Un suicide noble

Ne va pas croire que les grands hommes seuls ont eu la force de rompre les barrières de l’humaine servitude. Ne prétends pas qu’il a fallu être Caton pour arracher de sa main cette âme que le glaive n’avait pu faire sortir. Des hommes de la condition la plus vile se sont, par un généreux effort, mis hors de tous périls : n’étant pas maîtres de mourir à leur guise, ni de choisir tel qu’ils l’eussent voulu l’instrument de leur trépas, ils se sont saisis du premier objet venu ; et ce qui de sa nature était inoffensif, leurs mains courageuses en ont fait une arme mortelle.
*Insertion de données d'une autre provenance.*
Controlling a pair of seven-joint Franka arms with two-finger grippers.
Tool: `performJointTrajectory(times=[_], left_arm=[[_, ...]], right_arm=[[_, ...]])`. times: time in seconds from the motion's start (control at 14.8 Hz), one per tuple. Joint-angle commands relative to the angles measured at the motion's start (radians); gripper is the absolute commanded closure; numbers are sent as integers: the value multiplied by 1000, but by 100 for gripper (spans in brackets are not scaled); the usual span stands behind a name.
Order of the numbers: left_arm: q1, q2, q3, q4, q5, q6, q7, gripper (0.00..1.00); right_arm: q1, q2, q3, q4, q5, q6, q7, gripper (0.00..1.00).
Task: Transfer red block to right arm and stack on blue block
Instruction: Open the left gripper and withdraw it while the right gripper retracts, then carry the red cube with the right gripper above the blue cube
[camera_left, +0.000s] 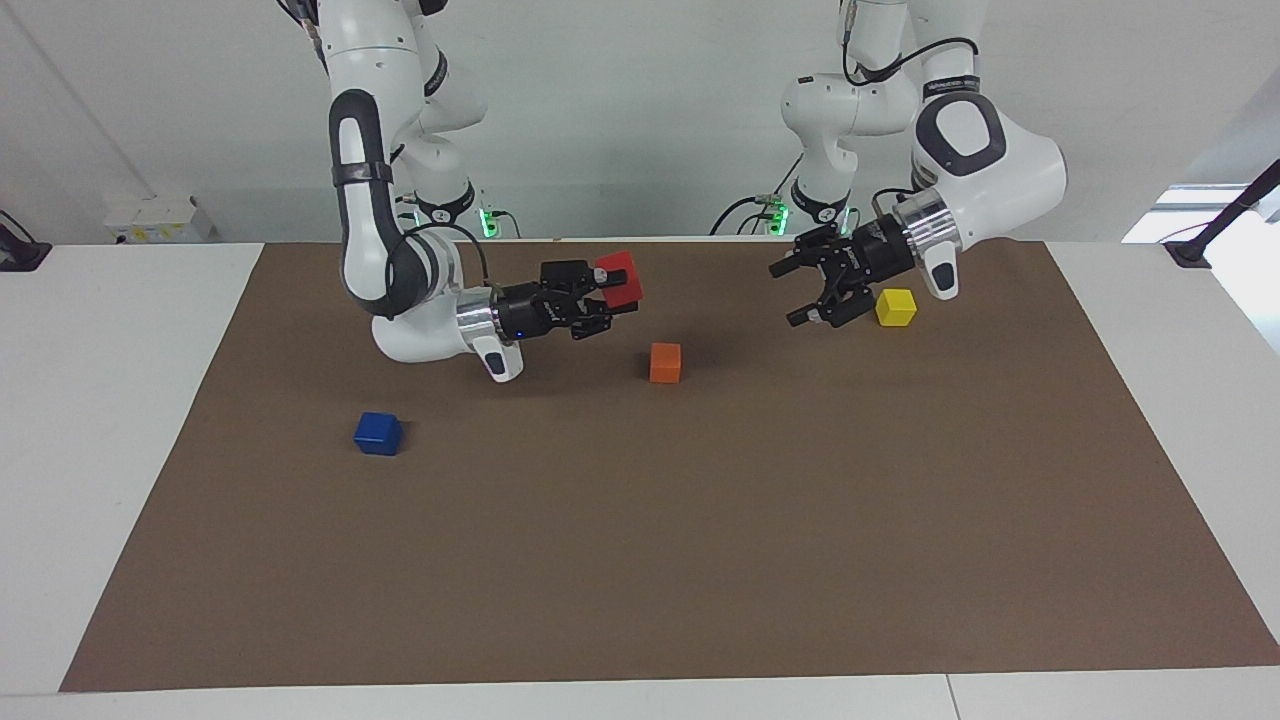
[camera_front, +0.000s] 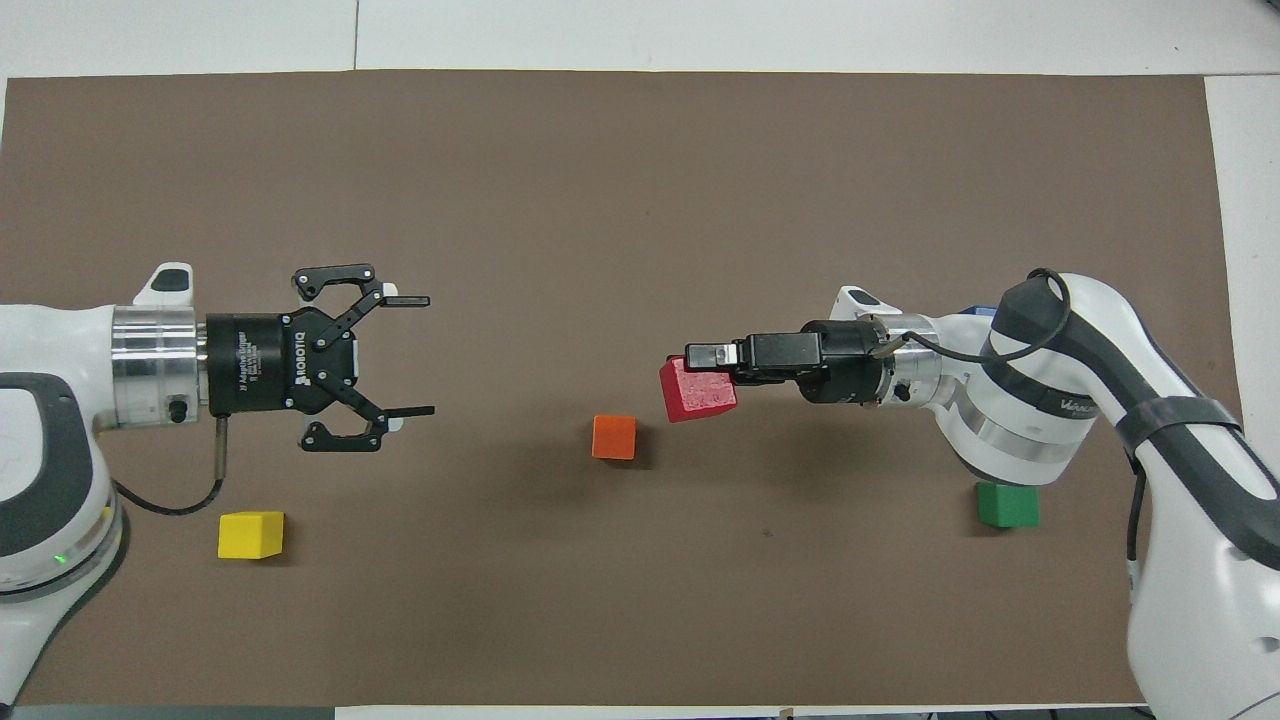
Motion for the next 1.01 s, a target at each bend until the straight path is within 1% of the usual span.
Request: performJointTrajectory(times=[0.0,0.07,0.13,0.2,0.27,0.4,0.47,0.54,0.61,0.67,0.81,0.94], left_arm=[[64,52,-11,88,235,-67,117,0],[63,65,-14,93,351,-62,219,0],[63,77,-14,91,431,-65,366,0],[70,80,-11,97,479,-79,477,0],[76,83,-11,117,562,-110,553,0],[69,128,-10,220,730,-189,660,0],[64,142,-13,263,809,-231,715,0],[63,152,-13,297,864,-263,781,0],[64,152,-13,303,886,-274,829,0],[63,142,-11,303,922,-277,852,0],[57,102,-22,303,1068,-280,883,0],[52,76,-20,311,1093,-274,966,0]], right_arm=[[-87,-72,2,19,-153,30,151,100],[-123,-79,2,46,-232,26,200,100],[-162,-79,2,84,-315,20,252,100],[-189,-86,2,114,-383,17,312,100],[-208,-104,2,146,-461,17,411,100],[-239,-120,0,238,-660,17,568,100],[-259,-140,-1,290,-784,22,635,100],[-271,-154,-1,350,-925,25,679,100],[-279,-173,-1,388,-1043,26,715,100],[-280,-195,-1,407,-1128,29,748,100],[-280,-250,-3,422,-1253,30,795,100],[-279,-279,0,462,-1424,25,820,100]])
Naguère, au cirque des animaux, un des Germains commandés pour le spectacle du matin se retira, sous prétexte d’un besoin naturel, dans le seul endroit où les gardiens le laissaient libre ; là il prit le morceau de bois où était fixée l’éponge nécessaire à la propreté du corps, se l’enfonça tout entier dans la gorge, et interceptant le passage de l’air parvint à s’étouffer. « C’était traiter la mort avec peu de respect ! » Sans contredit. « Et d’une façon bien sale et bien peu noble ! » Eh ! quoi de plus sot, quand on veut mourir, que de faire le délicat sur les moyens ? Voilà un homme de cœur ! Qu’il méritait bien qu’on lui laissât le choix de sa mort ! Quel noble usage il eût fait d’un glaive ! Qu’il se serait intrépidement jeté dans les profondeurs de la mer ou sur les pointes aiguës d’un rocher ! Privé de toute ressource, il sut ne devoir qu’à lui-même la mort et l’arme qui la lui donna : il nous apprit que pour mourir rien ne nous arrête que la volonté. Qu’on juge comme on voudra l’action de cet homme énergique ; mais qu’on reconnaisse que le trépas le plus immonde est préférable à la plus élégante servitude.

Sénèque le Jeune, Lettres à Lucilius, trad. Joseph Baillard, Paris, Hachette, 1914. Lettre LXX, §5.